Ao chegar a São Paulo, estacionou o seu trailer no
terreno em que hoje está montado o circo Ilusion (ao lado do sambódromo).
“Fui muito bem-recebido. O artista de circo é acolhedor. Mesmo não fazendo
parte da trupe, pude estacionar minha casa aqui”, contou. Além de Cáceres,
outras duas famílias moram hoje no terreno do circo – uma tradição que tem sido
muito útil em tempos de dinheiro curto para coisas básicas, como o aluguel, por
exemplo.
O equilibrista Fabio Stevanovich tem aproveitado
os dias vazios de circo fechado para treinar e treinar seus números.
“Apesar da pandemia, treino de 5 a 6 horas por dia. Não paro. Minha maior
preocupação no momento não é com o dinheiro. Ele vai ser consequência do meu
trabalho. O que me dói é a falta de público e a impossibilidade de apresentar
minha arte para as pessoas”, lembrou.
Na mesma linha, vai o especialista em globo da
morte Dione Meirelles. “Eu vivo do globo da morte. O globo da morte é a
minha vida. O que representa a morte é esse vírus que nos impede de
trabalhar”, comenta. “Agora, vivo de vender maçã do amor, biscoito…
e também das pessoas e de ONGs que acabam nos ajudando”, completou.
Auxílio
O grupo conhecido como Anjos da Leste tem feito
entregas de cestas básicas em circos por São Paulo. “A gente já atua em
comunidades carentes, mas notamos a situação dos circos, dos artistas que vivem
no próprio espaço ou que estão sendo dispensados por falta de espetáculos.

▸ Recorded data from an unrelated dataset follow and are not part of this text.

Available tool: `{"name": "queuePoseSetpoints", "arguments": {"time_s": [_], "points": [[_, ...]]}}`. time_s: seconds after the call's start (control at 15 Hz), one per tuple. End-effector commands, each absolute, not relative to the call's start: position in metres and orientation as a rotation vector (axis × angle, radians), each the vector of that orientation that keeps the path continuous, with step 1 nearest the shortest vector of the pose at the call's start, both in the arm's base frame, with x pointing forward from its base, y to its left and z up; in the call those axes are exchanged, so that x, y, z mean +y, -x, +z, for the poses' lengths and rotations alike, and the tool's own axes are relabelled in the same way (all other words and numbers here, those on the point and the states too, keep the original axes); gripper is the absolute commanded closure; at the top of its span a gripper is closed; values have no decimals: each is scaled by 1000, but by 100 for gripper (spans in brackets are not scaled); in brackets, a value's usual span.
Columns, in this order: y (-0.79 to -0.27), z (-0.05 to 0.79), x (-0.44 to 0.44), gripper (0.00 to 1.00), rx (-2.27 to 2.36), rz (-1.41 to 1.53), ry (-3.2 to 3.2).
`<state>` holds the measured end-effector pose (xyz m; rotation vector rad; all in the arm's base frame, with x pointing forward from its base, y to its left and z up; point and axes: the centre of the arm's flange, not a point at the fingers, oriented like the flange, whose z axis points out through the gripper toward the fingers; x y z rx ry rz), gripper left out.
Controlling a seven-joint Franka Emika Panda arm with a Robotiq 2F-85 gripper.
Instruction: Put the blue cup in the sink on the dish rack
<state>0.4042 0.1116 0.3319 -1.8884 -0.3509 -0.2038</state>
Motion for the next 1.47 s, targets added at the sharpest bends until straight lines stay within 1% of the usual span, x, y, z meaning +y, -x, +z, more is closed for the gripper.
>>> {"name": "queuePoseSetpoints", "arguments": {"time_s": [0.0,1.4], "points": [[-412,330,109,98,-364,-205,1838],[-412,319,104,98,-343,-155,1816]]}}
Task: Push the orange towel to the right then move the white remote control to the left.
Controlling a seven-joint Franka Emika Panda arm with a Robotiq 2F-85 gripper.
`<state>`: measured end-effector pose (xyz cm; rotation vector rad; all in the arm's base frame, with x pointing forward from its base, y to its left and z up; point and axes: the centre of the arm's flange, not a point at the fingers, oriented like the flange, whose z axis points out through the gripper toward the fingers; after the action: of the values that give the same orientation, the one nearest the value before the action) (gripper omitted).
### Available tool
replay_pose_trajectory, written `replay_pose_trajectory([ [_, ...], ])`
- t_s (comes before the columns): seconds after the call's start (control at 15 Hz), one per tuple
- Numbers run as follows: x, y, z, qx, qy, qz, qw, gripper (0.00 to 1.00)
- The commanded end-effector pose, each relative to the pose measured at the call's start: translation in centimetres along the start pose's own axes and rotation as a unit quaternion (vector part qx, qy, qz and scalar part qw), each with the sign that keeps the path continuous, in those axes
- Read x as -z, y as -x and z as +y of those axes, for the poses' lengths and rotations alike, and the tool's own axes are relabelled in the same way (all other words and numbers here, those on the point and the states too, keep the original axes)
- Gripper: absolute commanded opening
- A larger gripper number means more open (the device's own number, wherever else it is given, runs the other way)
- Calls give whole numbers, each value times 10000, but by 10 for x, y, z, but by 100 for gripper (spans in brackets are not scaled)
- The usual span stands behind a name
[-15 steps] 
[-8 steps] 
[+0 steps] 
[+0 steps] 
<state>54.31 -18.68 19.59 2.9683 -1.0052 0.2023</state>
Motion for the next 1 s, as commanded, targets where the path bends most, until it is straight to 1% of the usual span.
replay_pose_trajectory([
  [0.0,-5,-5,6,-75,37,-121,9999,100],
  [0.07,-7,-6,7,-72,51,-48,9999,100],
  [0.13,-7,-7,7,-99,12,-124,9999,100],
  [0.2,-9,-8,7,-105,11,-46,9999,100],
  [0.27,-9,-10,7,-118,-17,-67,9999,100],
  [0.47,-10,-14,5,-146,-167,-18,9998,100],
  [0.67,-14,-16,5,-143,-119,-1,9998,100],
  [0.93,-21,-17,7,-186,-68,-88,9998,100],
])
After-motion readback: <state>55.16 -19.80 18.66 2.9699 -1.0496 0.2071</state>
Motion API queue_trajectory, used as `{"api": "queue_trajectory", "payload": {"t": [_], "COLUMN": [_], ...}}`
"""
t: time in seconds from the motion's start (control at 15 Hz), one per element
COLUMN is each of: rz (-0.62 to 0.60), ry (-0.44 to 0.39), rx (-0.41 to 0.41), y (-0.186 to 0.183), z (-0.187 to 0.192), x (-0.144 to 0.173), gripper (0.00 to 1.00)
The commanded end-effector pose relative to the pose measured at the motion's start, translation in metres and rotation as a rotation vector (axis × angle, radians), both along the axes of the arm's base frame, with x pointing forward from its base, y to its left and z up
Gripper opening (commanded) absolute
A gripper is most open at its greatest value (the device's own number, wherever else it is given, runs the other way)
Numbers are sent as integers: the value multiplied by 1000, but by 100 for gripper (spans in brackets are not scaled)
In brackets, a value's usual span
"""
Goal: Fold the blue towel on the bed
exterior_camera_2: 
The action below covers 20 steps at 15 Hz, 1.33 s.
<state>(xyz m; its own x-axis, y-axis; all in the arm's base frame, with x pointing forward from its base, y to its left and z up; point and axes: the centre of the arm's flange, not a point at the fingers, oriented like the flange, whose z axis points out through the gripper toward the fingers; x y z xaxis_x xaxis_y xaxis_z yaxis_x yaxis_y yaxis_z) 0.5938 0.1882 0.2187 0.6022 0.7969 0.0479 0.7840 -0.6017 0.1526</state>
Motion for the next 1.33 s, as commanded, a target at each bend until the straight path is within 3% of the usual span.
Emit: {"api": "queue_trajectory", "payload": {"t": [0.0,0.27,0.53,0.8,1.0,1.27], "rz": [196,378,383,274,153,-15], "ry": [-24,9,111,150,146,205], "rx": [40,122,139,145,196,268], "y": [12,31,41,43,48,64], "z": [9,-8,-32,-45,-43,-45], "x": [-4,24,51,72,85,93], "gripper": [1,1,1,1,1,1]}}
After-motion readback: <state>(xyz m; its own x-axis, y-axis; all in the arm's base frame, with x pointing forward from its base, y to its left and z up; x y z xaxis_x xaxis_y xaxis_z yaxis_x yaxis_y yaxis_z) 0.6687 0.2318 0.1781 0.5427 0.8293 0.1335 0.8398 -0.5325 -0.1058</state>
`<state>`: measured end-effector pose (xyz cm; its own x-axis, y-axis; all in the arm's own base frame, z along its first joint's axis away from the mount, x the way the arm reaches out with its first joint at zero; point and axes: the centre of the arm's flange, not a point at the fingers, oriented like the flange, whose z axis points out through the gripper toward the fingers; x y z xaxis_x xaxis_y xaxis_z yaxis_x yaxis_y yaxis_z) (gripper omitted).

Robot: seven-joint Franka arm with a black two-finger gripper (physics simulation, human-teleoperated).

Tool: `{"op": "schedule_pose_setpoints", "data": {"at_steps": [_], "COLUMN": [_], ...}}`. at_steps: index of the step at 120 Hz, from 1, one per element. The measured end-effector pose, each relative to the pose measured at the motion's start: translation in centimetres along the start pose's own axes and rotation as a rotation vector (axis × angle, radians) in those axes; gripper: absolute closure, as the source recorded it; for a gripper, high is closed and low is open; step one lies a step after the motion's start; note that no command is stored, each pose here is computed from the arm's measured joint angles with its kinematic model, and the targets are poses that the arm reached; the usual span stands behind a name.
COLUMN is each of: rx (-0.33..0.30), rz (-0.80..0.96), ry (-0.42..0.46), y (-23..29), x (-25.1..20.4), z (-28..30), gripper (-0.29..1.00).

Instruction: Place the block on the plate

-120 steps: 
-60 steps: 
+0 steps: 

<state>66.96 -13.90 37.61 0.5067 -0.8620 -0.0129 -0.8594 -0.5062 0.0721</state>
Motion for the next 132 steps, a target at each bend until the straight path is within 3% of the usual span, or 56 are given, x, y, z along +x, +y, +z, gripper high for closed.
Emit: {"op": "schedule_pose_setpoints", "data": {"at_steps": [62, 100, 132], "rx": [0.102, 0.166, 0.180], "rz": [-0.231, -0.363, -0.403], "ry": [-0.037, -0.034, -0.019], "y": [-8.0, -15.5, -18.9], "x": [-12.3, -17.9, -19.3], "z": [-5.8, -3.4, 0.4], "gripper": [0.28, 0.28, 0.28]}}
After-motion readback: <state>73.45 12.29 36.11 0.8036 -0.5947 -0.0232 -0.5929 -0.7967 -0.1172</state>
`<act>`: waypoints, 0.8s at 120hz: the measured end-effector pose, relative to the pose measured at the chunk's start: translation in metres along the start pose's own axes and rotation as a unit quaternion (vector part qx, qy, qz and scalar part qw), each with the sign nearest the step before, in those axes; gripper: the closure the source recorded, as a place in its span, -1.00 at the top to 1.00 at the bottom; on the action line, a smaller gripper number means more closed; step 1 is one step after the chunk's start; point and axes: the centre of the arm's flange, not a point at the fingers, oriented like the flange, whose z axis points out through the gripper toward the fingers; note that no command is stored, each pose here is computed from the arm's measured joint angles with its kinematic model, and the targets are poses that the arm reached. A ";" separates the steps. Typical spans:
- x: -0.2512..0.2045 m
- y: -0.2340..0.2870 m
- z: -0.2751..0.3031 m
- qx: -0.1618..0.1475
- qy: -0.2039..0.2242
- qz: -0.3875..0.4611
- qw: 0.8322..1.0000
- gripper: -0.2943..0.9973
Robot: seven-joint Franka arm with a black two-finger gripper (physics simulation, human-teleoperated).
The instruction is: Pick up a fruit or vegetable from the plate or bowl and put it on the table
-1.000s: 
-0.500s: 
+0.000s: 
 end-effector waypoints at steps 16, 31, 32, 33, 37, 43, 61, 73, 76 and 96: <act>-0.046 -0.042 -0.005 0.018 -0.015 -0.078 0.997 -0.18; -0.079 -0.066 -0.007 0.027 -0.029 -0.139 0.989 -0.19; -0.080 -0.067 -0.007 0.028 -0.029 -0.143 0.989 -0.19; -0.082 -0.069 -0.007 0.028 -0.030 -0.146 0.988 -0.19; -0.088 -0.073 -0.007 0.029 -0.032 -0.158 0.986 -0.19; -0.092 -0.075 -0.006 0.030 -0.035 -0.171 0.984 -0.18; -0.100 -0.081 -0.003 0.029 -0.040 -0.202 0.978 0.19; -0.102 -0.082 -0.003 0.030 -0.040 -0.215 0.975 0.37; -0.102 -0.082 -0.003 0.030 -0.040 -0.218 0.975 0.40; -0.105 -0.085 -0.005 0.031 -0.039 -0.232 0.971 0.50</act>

A
pandemia tem sido muito dura com essas pessoas. Começamos com alguns circos da
zona leste, mas estamos fazendo um levantamento para entrega de mais cestas
básicas”, conta a cofundadora do projeto, Mayra Alegro. Quem quiser colaborar
com o grupo pode procurá-lo no Instagram(@anjosdaleste).
Verônica Tamaoki, coordenadora do Centro de
Memória do Circo, ligado à Secretaria Municipal de Cultura de São Paulo, fala
da importância de preservar a história do circo. “Mesmo com todos os
livros e pesquisas, é uma história basicamente oral. No Centro de Memória,
trabalhamos pela preservação dessa cultura em um momento tão delicado como
agora”, disse. No dia 24 de maio, o Centro de Memória do Circo também vai
lançar o Programa Emergencial da Memória do Circo Brasileiro, que consiste no
registro de entrevistas realizadas por artistas circenses.
Para o segundo semestre, está prevista a
realização do FIC (Festival Internacional do Circo – com a colaboração da
Associação dos Amigos do Centro de Memória do Circo e apoio da Secretaria de
Cultura). A Secretaria também lançou, em fevereiro, a 6ª edição do Fomento ao
Circo, com orçamento de R$ 3,6 milhões. As inscrições já foram encerradas.
A Volta
O palhaço Kuxixo, que, segundo ele mesmo, é sempre
o primeiro a chegar e o último a sair do picadeiro, avisa que tem esperança de
retomar as atividades até o Dia das Mães – com promoções e novidades.
“Minha preocupação como artista de circo não é morrer: é sobreviver. É da
natureza do circo renascer, retomar, recomeçar. A vida do circo é recomeçar
sempre, recomeçar em cada praça, em cada cidade. E é isso que vamos fazer assim
que for possível. Vamos recomeçar mais uma vez”, entusiasma-se Kuxixo que,
agarrado à lona amarela que protege o seu picadeiro, repetiu: “O circo vai
responder. O respeitável público quer sair de novo. O circo não vai ser
derrubado, o circo precisa ser tombado”.